Juana Repetto está atravesando días intensos. Embarazada de su tercer hijo y con las emociones a flor de piel, la noticia de que su hijo mayor, Toribio, hará su primer viaje “solo” la dejó completamente movilizada. Así, un fin de semana largo que parecía tranquilo terminó convirtiéndose en un terremoto interno.
Desde sus historias de Instagram, Juana abrió el corazón y contó cómo vive este pequeño gran hito familiar. “Estoy re movilizada. Toro se va mañana por primera vez, cuatro días, desde el viernes a la mañana hasta el lunes a la tarde noche con Sebi (Graviotto, su ex marido) y toda la familia de Sebi a un campo”, explicó, dejando ver la mezcla de orgullo, ansiedad y nostalgia.
Mientras tanto, Belisario, el más chiquito, se quedará con ella. “Beli no va porque todavía nunca durmió fuera de casa, son muchos días y es muy lejos”, detalló. Y en plena revolución emocional, Juana enfrentó otro desafío monumental: preparar un bolso perfecto para que a Toro no le falte absolutamente nada.

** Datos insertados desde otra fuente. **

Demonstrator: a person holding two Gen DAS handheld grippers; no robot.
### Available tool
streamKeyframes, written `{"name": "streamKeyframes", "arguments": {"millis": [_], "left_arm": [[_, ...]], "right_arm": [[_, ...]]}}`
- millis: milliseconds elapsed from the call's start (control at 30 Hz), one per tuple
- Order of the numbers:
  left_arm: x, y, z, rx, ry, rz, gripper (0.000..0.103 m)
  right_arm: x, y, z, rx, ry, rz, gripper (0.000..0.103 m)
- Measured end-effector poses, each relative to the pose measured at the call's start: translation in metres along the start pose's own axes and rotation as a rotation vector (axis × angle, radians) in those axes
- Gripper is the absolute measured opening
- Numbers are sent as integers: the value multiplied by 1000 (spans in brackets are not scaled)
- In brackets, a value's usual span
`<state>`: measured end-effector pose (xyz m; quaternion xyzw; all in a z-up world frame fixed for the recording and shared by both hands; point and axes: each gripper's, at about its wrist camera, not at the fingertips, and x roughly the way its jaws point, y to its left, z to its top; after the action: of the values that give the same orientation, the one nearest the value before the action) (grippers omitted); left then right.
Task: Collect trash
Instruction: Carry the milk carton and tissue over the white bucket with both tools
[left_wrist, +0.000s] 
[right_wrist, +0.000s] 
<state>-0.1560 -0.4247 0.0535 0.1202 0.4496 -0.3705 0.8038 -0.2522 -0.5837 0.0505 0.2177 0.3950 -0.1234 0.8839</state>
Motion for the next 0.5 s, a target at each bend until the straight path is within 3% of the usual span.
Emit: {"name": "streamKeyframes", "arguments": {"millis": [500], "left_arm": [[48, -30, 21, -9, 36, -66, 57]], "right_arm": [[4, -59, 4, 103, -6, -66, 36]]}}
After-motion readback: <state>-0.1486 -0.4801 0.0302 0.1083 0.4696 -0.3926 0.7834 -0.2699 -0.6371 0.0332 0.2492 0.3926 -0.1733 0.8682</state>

“Se va re lejos… traje todo acá para prepararle el bolso. Esto es para cuatro días, es un montón. Ropa abrigada, traje de baño… no sé, es horrible. Después parece que hacen 27 grados”, contó entre risas nerviosas. Él, claro, está encantado. “Él la va a pasar bomba, pero a mí me tiene re movilizada. ¡Soy una boluda!”, admitió la hija de Reina Reech y Nicolás Repetto con total honestidad.
La influencer se mostró rodeada de ropa, protectores solares, repelente y un dilema inesperado: qué valija usar. “No sé si armar un carry on o esta mochila. ¿Entra en la mochila? Toro no quiere llevar carry on, quiere llevar mochila”, se preguntó mientras intentaba ordenar el caos reinante.
Y como si la montaña hormonal necesitara un empujón más, Juana recibió ese mismo día el cochecito de Timoteo, el bebé que está en camino. “Me llegó el carrito de Timo y me di cuenta de que es la primera cosa propia que tiene Timoteo, ¿entienden?”, reveló, conmovida al notar que todo lo demás en la casa era heredado de sus hermanos mayores.
“Hasta la cuna era de Beli… claro, es el tercero, tercer varón y no tiene nada. Yo con Toro ya tenía todo listo a los seis meses. Y ahora me di cuenta de que no hay nada de él en la casa”, reflexionó Juana, dejándose atravesar por el contraste entre sus maternidades.
En medio de bolsos, miedos, recuerdos y nuevas ilusiones, Juana transita un momento sensible: el primer viaje de su hijo mayor y la llegada del menor que está por nacer. Dos movimientos gigantes que, juntos, explican perfectamente por qué está tan movilizada.